Response to Arguments
The arguments presented by Applicant in the response, received on 9/8/2025 are partially considered persuasive.
Applicant argues for claims 1, 8, and 15:
“The above disclosures and Figure 1 of Yang describe the data mover 130 and the converter 150 perform a type conversion of data prior to the polymorphic operator array 160 receiving data to perform a matrix operation. The interface 120 "receive(s) an instruction or operation data to be processed by the neural network accelerator 100" and the elements 130 and 150 perform type conversion of data for the instruction prior to the polymorphic operator array 160 performing the operation of the instruction such as a matrix operation. The elements 130 and 150 are within the neural network accelerator 100 that also includes the polymorphic operator array 160, so the elements 130 and 150 are not physically distinct from the polymorphic operator array 160.”
This argument is not found to be persuasive for the following reason. The type conversion data mover, internal type converter, and the polymorphic operator array are clearly all physically distinct logic elements within the neural network accelerator. The type conversion and internal type converter perform data type conversions as needed based on neural network layer data input/output needs. This is clearly physically distinct from the polymorphic operator array performing addition, multiplication, and MAC operations. Thus, Yang reads upon the newly claimed limitation.
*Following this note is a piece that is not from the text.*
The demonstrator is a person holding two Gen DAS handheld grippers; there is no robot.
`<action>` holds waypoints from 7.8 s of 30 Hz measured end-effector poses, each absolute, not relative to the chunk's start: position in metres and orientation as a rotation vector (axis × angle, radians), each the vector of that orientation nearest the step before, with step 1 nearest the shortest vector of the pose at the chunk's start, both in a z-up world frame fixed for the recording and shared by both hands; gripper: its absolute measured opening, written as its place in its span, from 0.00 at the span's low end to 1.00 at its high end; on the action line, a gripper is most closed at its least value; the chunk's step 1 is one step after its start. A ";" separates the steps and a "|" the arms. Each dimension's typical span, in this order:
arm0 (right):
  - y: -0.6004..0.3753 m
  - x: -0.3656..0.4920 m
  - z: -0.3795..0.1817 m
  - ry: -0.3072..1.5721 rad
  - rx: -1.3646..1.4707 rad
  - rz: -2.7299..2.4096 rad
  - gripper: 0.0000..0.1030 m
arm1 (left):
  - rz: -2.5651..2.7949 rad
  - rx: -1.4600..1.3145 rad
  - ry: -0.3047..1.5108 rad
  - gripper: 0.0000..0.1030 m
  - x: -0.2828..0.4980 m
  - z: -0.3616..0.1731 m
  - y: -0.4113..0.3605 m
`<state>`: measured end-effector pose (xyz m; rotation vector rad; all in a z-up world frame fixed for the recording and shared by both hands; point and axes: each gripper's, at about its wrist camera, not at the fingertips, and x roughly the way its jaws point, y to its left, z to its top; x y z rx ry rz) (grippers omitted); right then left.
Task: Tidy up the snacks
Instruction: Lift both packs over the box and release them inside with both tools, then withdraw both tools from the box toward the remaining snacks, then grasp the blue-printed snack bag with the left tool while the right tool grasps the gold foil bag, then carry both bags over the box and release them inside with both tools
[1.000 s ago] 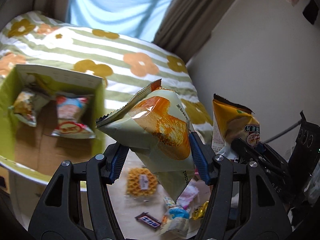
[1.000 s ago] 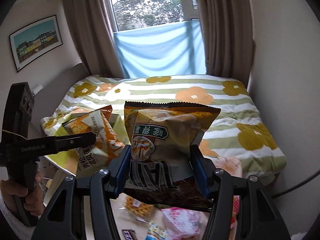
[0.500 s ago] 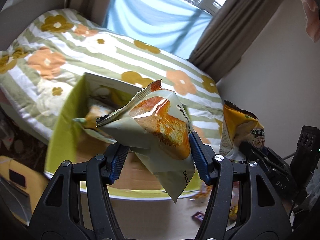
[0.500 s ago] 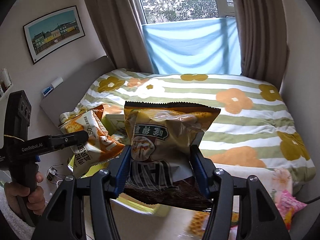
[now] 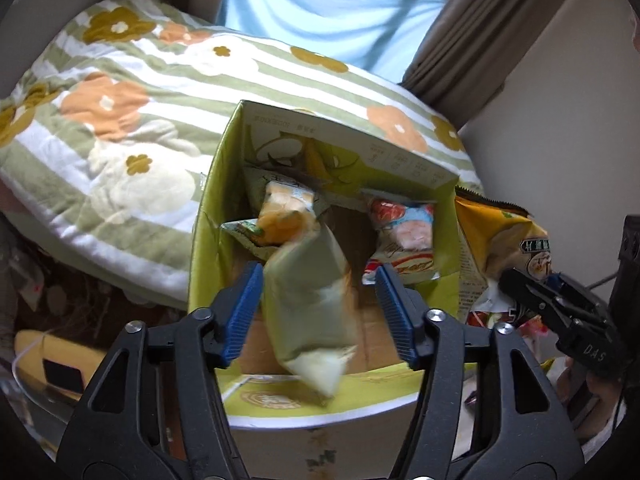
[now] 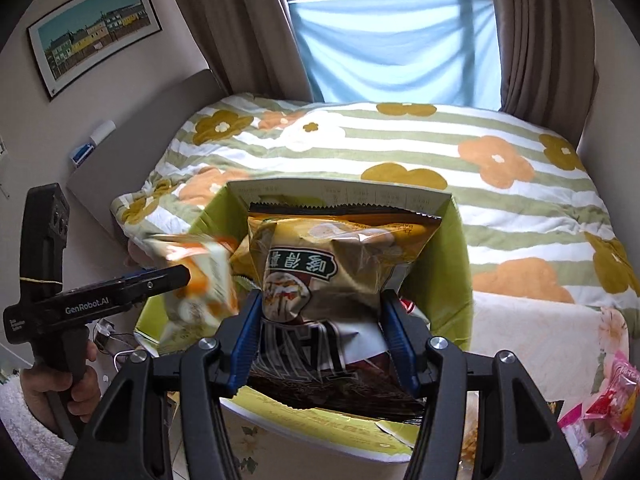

Applicant argues for claims 1, 8, and 15:
“Additionally, the elements 130 and 150 are not operable concurrently with the polymorphic operator array 160. The type conversion of data has to occur prior to the polymorphic operator array 160 performing the matrix operation. Therefore, each of the external memory 12, the data mover 130, and the converter 150 fails to disclose or suggest the claim 1 features "an accelerator of a plurality of accelerators, each physically distinct from and operable concurrently with a parallel data processing circuit." Accordingly, Yang fails to disclose or suggest the claim 1 features "circuitry configured to . . . send a data value having a first data format to an accelerator of a plurality of accelerators, each physically distinct from and operable concurrently with a parallel data processing circuit." For at least all of the above reasons, claim 1 is patently distinguishable from Yang.”
This argument is partially found to be persuasive for the following reason. Elements 130, 150, and 160 are configured to perform operations concurrently. However, Yang doesn’t explicitly cite instances of parallel operations of these elements. Thus, a new ground of rejection has been given due to the amendment.
Applicant argues for claims 1, 8, and 15:
“Providing results to the polymorphic operator array 160 of the neural network accelerator 100 fails to disclose or suggest "store the data value with the second data format in a memory to be accessed by the parallel data processing circuit during execution of a data model." As shown earlier, the recited parallel data processing circuit is separate from the recited apparatus. For at least these further reasons, claim 1 is patently distinguishable from Yang.”
This argument is not found to be persuasive for the following reason. The type conversions that are performed on input data are stored in the internal memory. These data elements are subsequentially sent to the polymorphic operation array for execution. Thus, reading upon the claimed limitation.
Applicant argues for claims 2, 9, and 16:
“Using a least-recently-used (LRU) technique provides delay before data removal from the memory such as the capacity of the memory or portion of the memory (set of a set-associative cache) needs to be filled first to cause the LRU metadata to be checked. Following, the corresponding LRU value needs to indicate replacement. Such a replacement policy fails to disclose or suggest “responsive to receiving a second indication specifying that the parallel data processing circuit has completed accessing the data value with the second data format.” Therefore, for at least these further reasons, claim 2 is patentably distinguishable from the cited art. Claims 9 and 16 include similar features and are similarly patentably distinguishable.”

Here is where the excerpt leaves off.